On returning to campus


After a completely virtual fall semester, Loyola remains persistent on opening campus to students in the spring. The University’s stricter course of action as compared to its previous reopening plan for the fall—including restricting dorm visitors to two individuals from the same building, setting a “CARP” (Campus Arrival Restriction Period) prior to the beginning of classes, and enacting rigid testing protocols— has made returning to campus feel more realistic. 

However, even with social distancing and frequent testing, there is always an increased risk of infection by returning to campus during a pandemic.
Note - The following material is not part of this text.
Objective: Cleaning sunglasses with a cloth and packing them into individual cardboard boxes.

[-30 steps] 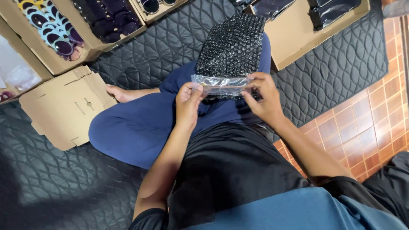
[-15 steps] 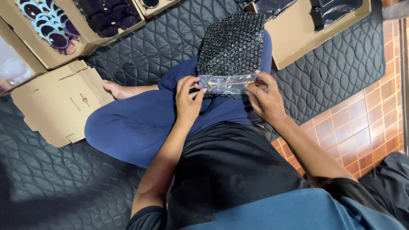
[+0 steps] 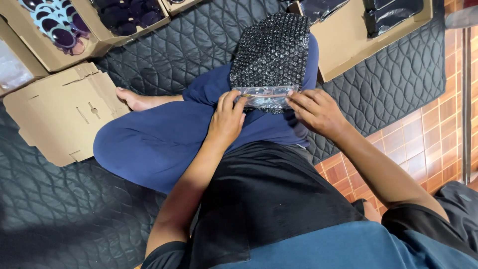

Anxiety surrounding the second wave of COVID-19 that is plaguing the country has already led students to make the decision to continue taking classes from home.

While I want to be optimistic about a return to campus, I remain skeptical of Loyola’s ability to enforce the new regulations and remain open safely, especially with access to Baltimore. I think it will be a difficult task to incentivize students to follow protocols, especially after months of not seeing friends.

However, I think that the excitement circling around a return to campus overshadows a lot of students’ apprehension. Although I still felt a connection to Loyola during the online semester due to the nature of small classes, the continuation of clubs and extracurriculars, and the guest speakers via Zoom, there are campus experiences that video calls were unable to replace. Students are aching for personal connections with their peers and professors.

Being away from Loyola for almost a year has made me appreciate my classes, friends, professors, and the opportunities offered by the University and within Baltimore more than ever. Thus, although the hybrid nature of courses only includes meeting once a week per class, I think in-person interaction will be appreciated by all students knowing that the alternative is not so great. Personally, I am hopeful that the in-person addition to some classes will restore the motivation and excitement that sometimes faded.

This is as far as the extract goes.